My First Day of School – As a Visiting Author

Yes Please!!!!!!!!!!!!!!

My reaction was unequivocal when my daughter’s Year 1 teacher invited me to read a picture book manuscript to her class. I had initially approached Mrs. R for feedback about a fractured fairy tale I was working on, and her thoughts on how a teacher might use it with a class. The opportunity to test drive my story with a real-live audience was more than I’d hoped for.

IMG_1977Then I wondered: Would the kids be able to follow a story in manuscript form, with no illustrations? And how would a fairy tale — even a fractured one — play out in a class where boys significantly outnumbered girls?

I hastily set a date before my misgivings could get the better of me.  We agreed that I would introduce the fractured fairy tale form, and read my story out loud, with Mrs. R reading out key illustration notes. We would then discuss the story as a class, and challenge the children to write their own variations on the fairy tale theme.

And so, last Friday morning, I donned my Important Client Meeting suit from my BK (before kids) lawyering days and joined my daughter in the queue outside her Year 1 classroom. I felt as jittery and vulnerable as any New Kid on the First Day.

The jitters subsided when the kids gathered around my chair.  I have always seized any pretext to read to groups of children — birthday parties, Beaver camps, etc. — fueled by a sense of mission to impart the love of narrative that has been my oldest and surest friend. The compulsion to share a story I cared about obliterated the self-conscious awareness that this particular story happened to be mine.

Here are some of the things I learned from the experience:

  • Boys are perfectly amenable to fairy tales — and indeed, why not? Fairy tales offer a fast-paced, high stakes microcosm of outlandish misbehaviour and thrilling derring-do. Contrary to popular perception, boys are also ready to empathise with a female protagonist — a princess at that.  Especially if she somersaults into a pond to wrestle a frog away from a greedy heron. And it helps if the frog has a loud, rude burp.
  • Girls rather like somersaulting princesses too, and are partial to burping frogs.
  • It helps maintain a class’s attention to leave little gaps in your reading for the children to fill in, chanting in unison.
  • Kids are adept at taking in stories aurally without the benefit of pictures, so you don’t need to wait for your story to be published to begin sharing it.
  • Children are the most enthusiastic audience imaginable, and as children’s authors, we are beyond lucky to be writing for listeners who consume our stories for the sheer joy of it, with no ulterior motive beyond the desire to find out what happens next.

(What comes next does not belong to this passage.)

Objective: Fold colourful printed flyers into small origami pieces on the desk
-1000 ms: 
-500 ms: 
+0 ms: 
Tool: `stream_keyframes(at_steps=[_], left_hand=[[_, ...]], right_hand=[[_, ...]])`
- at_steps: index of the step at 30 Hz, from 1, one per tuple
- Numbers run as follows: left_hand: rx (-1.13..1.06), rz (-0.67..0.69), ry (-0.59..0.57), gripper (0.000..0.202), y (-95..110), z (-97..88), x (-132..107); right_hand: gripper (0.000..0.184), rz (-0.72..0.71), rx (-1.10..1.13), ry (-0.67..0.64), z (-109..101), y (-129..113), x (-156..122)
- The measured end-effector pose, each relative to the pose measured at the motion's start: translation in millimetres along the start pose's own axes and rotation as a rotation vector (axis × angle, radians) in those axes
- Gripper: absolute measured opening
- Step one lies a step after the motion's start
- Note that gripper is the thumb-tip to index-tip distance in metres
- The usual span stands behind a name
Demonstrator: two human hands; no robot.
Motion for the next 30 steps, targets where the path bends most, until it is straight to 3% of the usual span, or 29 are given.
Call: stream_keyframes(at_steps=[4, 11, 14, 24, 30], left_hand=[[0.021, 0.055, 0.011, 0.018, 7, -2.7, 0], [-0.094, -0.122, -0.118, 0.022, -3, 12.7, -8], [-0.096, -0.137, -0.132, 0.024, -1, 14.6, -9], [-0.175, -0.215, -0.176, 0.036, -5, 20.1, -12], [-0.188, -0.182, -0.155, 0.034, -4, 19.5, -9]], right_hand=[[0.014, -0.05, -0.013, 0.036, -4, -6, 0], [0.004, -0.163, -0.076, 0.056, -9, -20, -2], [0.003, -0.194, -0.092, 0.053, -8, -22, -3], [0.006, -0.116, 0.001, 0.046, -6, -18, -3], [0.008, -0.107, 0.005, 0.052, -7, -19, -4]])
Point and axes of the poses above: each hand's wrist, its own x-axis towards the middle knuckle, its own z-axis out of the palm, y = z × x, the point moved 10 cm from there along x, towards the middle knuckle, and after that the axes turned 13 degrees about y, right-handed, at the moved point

IMG_1995I urge my fellow as-yet unpublished picture book authors to reach out to schools and teachers as part of our apprenticeship. If you can read your work-in-progress to a class, not only will you figure out what is and isn’t working (which beats to extend, and which to cut), but their laughter and curiosity will remind why you embarked on this journey in the first place.

I have found teachers to be remarkably generous with their time, and keenly insightful as to what makes a story fly or flop. What’s more, they feel invested in helping us to get it right. As a teacher once told me, “As a school, we couldn’t function without picture books. Everything we do hinges on them.”

Teachers depend on us to write just as surely as we depend on them to nurture our next generation of readers.

And they are also tooling up the next generation of writers, who are gaining on us at breakneck speed.

So I’d better get on with that re-draft!